There are several limitations of this study which must be addressed. Firstly, our sample size of available Hb status is relatively small. Furthermore, the average Hb-levels (12.65 g/dL) of the children in our study would be considered fairly normal by most standards. For the purposes of analysis in this paper, we have used the 25th and 75th quartiles within our own data as grouping variables for Hb levels, so the children in the lowest Hb group in the present study may not be considered clinically anemic. Nevertheless, even within children with relatively normal levels of Hb, the link between Hb levels and externalizing behaviors can be observed. In addition, when stratified by sex, the sample sizes of the three subgroups of different Hb levels became smaller, notably the small number of the girls with low Hb levels (n = 7). Considering the possible insufficient power, we regarded a p value higher than 0.5 but less than 0.1 as trending significant. Despite the small sample size, we were able to find trending significant main effect of Hb and significant interactive effect of Hb levels and social adversity among girls, indicating the effect size is large enough to be detected with a small-size sample. However, we recommend future studies using larger sample size to replicate the study findings.

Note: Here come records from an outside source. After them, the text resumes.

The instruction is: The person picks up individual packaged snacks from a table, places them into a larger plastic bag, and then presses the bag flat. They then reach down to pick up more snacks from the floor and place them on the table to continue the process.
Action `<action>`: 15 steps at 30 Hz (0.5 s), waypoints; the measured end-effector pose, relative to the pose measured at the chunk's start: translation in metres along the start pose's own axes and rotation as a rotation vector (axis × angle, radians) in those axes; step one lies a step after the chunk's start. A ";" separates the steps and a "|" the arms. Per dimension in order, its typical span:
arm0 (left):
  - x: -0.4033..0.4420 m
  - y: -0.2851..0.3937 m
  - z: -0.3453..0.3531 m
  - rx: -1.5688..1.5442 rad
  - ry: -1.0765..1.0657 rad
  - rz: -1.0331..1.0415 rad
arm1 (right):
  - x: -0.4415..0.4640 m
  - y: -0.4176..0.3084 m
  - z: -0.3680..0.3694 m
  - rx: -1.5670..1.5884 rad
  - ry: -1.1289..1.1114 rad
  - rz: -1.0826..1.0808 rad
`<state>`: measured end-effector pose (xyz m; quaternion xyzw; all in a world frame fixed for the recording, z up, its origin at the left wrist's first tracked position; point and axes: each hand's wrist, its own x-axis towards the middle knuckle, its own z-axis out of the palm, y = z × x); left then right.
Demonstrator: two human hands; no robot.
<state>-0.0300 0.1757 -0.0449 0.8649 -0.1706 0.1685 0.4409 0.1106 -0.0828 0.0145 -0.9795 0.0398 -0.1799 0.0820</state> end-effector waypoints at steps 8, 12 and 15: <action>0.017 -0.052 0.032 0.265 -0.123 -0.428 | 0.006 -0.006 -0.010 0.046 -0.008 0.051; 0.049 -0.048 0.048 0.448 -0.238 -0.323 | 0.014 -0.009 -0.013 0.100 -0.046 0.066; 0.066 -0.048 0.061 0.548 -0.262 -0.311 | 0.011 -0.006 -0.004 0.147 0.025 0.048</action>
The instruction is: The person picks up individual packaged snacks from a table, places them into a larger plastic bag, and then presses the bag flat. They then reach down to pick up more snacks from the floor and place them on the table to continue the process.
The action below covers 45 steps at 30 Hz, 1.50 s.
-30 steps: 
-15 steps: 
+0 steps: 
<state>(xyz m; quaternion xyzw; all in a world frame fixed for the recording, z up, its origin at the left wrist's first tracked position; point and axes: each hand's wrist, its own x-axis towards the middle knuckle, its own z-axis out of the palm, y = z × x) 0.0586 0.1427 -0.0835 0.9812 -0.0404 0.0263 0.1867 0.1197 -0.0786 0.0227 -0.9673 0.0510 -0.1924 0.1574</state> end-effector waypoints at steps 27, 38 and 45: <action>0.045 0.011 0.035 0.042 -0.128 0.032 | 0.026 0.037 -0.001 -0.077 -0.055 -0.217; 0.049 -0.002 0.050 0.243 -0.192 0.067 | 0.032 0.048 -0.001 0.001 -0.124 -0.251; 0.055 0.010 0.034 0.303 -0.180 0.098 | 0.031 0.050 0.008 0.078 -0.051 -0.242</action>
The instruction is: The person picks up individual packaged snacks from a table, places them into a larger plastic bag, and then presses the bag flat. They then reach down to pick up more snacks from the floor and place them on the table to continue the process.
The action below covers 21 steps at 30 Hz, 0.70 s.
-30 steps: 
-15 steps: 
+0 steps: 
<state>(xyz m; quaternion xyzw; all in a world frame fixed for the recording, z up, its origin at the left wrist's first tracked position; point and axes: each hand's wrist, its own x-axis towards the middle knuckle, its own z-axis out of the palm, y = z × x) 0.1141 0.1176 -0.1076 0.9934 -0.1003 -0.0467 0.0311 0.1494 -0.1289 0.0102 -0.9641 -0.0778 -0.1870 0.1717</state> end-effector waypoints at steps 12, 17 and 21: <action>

Secondly, it is unclear exactly what caused lower Hb levels for those children who exhibited it in our study. It is worth noting that the majority of the studies to date on anemia and children’s behavior uses Hb levels taken during the infantile or early toddlerhood years, while our present study took Hb measurements when then children were 4 years old. Therefore, it is unclear whether the children’s lower Hb levels at age 4 were carried over from infant anemia. Notwithstanding this ambiguity regarding the precise time of onset of anemia, the relationship between the children’s observed Hb levels at age 4 and externalizing behaviors at age 6 still holds.

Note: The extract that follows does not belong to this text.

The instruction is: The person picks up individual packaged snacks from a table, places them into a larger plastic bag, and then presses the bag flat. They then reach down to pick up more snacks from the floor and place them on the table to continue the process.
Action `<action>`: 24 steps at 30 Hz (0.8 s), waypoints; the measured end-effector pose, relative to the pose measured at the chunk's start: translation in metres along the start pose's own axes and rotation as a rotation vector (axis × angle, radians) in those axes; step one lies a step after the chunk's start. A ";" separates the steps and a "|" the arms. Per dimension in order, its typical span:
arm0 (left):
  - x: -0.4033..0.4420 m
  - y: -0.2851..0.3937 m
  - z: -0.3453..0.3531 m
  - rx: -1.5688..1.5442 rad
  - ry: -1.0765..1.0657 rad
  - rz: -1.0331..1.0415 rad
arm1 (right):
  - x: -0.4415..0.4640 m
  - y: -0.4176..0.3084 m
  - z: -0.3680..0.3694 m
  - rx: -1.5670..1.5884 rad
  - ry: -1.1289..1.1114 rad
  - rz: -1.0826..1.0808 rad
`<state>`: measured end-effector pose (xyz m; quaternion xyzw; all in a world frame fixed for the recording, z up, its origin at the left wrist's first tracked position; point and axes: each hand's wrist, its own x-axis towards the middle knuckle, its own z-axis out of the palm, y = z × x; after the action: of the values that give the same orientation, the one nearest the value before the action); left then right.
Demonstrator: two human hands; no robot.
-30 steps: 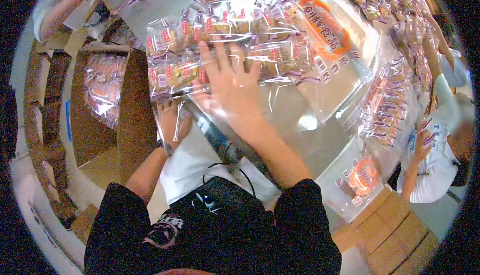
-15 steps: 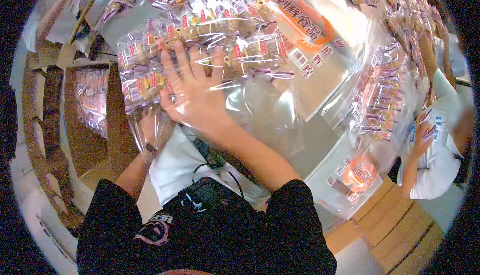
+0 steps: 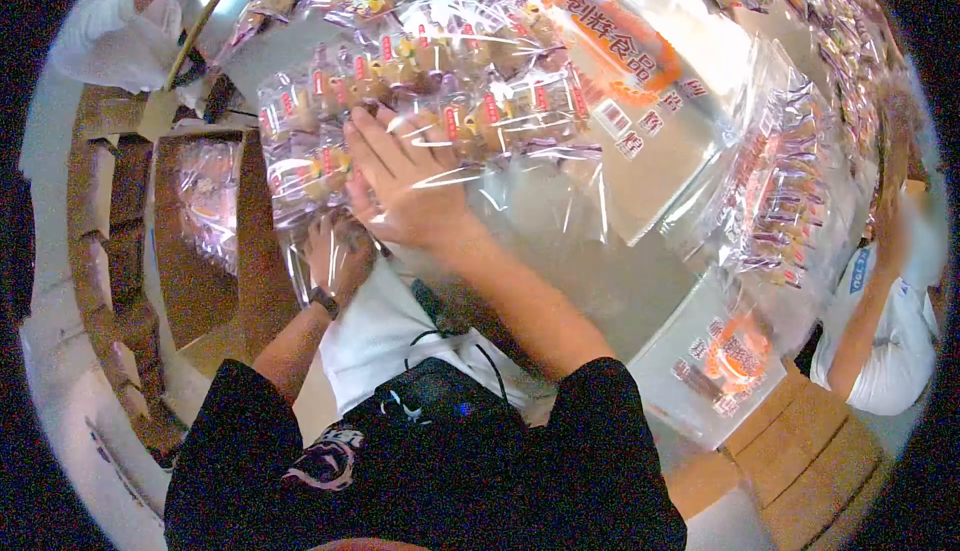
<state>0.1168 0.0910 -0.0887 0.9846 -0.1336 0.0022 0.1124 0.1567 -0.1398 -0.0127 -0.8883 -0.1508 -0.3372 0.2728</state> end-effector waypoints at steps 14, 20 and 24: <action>-0.041 -0.015 0.016 -0.406 0.130 -0.042 | -0.038 -0.027 -0.032 -0.062 -0.034 0.109; -0.117 0.029 -0.034 -1.099 0.771 -0.386 | -0.120 -0.069 -0.104 -0.003 -0.225 0.031; -0.147 0.072 -0.102 -0.680 0.598 0.350 | -0.111 -0.044 -0.167 0.026 0.002 0.033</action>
<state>-0.0414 0.0846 0.0210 0.8111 -0.2521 0.2602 0.4591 -0.0303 -0.2120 0.0330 -0.8867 -0.1400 -0.3317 0.2901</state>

Lastly, while not directly investigated in this paper, it is possible that lower Hb levels are a manifestation of overall malnutrition. Many papers in the past have established the link between early malnutrition (to which low Hb levels is a contributing component) and later behavioral problems in children, adolescents, and even adults [25,27,47,56]. However, our present study does not report other measurements for a more encompassing assessment of overall malnutrition. In addition, we did not include iron status in our analyses or other indicators such as child height and weight. A previous study did not find a significant association between iron status and childhood behavioral problems, but additional nutritional indicators—such as other micronutrients and biometrics—will be useful in separating the effects of Hb levels versus overall nutritional level [33]. Instead, the present study looked specifically at Hb levels in the hopes to begin the process to better identify which specific aspect of early malnutrition contributes to later behavioral problems. Future studies should include iron and other micronutrient statuses and/or deficiencies, along with biometrics, in the analysis in order to provide a multi-dimensional metric of childhood nutrition. In addition, future studies should also include internalizing behavior in addition to externalizing behaviors in order to better understand the broad spectrum of behavioral problems.

5. Conclusions

Our study on this sample of Chinese preschool children found that, firstly, lower Hb levels at age 4 is associated with higher scores in externalizing behavioral problems at age 6. Secondly, this relationship between Hb and externalizing behavior is not confounded by social adversity. Lastly, we observed sex differences in the link between Hb and behavioral problems in relation to social adversity. To our knowledge, these are the first findings to show that lower Hb in early childhood is associated with increased externalizing behavioral problems in Chinese preschool children. Our findings are amongst the first ones to report sex differences in the adverse effects of anemia on children’s externalizing behavior.